| EXERCISE DESCRIPTION |
Return each line of the listing below, unchanged, and omit the images.

| SUPPLIED DATA |
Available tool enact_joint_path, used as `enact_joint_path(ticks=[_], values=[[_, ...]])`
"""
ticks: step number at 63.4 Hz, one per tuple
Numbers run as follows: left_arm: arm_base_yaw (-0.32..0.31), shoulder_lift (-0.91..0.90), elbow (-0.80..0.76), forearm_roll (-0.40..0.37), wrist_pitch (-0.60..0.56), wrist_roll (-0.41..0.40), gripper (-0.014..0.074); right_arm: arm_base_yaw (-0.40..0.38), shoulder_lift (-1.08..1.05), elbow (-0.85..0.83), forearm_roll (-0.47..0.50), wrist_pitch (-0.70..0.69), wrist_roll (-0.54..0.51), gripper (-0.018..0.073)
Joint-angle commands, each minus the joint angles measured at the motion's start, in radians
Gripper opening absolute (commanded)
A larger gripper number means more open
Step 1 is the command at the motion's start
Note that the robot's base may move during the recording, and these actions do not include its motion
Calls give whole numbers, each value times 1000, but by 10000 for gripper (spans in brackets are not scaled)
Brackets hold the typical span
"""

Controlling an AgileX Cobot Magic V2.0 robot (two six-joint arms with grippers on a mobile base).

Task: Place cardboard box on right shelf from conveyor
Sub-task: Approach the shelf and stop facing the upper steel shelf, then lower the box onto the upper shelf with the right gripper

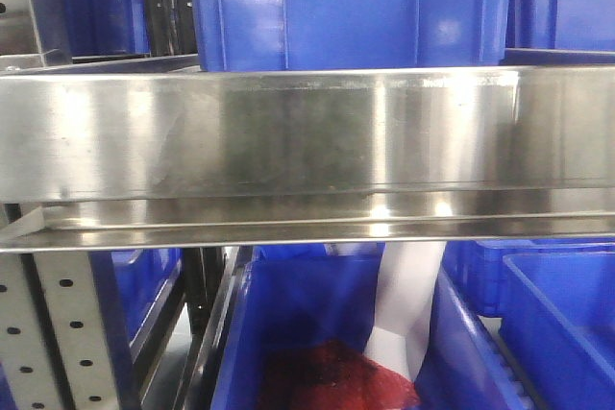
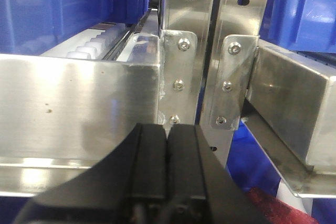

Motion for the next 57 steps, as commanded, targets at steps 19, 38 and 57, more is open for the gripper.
enact_joint_path(ticks=[19,38,57], values=[[-2,-12,-3,-5,-80,-5,-119,225,346,-174,-12,-110,-503,217],[-2,-12,-3,-5,-80,-5,-119,234,543,-174,-29,-143,-540,216],[-2,-12,-3,-5,-80,-5,-119,197,584,-174,-94,-185,-540,218]])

| ANSWER TO THE PROBLEM |
Available tool enact_joint_path, used as `enact_joint_path(ticks=[_], values=[[_, ...]])`
"""
ticks: step number at 63.4 Hz, one per tuple
Numbers run as follows: left_arm: arm_base_yaw (-0.32..0.31), shoulder_lift (-0.91..0.90), elbow (-0.80..0.76), forearm_roll (-0.40..0.37), wrist_pitch (-0.60..0.56), wrist_roll (-0.41..0.40), gripper (-0.014..0.074); right_arm: arm_base_yaw (-0.40..0.38), shoulder_lift (-1.08..1.05), elbow (-0.85..0.83), forearm_roll (-0.47..0.50), wrist_pitch (-0.70..0.69), wrist_roll (-0.54..0.51), gripper (-0.018..0.073)
Joint-angle commands, each minus the joint angles measured at the motion's start, in radians
Gripper opening absolute (commanded)
A larger gripper number means more open
Step 1 is the command at the motion's start
Note that the robot's base may move during the recording, and these actions do not include its motion
Calls give whole numbers, each value times 1000, but by 10000 for gripper (spans in brackets are not scaled)
Brackets hold the typical span
"""

Controlling an AgileX Cobot Magic V2.0 robot (two six-joint arms with grippers on a mobile base).

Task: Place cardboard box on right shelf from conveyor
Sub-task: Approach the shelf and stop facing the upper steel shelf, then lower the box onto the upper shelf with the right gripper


Motion for the next 57 steps, as commanded, targets at steps 19, 38 and 57, more is open for the gripper.
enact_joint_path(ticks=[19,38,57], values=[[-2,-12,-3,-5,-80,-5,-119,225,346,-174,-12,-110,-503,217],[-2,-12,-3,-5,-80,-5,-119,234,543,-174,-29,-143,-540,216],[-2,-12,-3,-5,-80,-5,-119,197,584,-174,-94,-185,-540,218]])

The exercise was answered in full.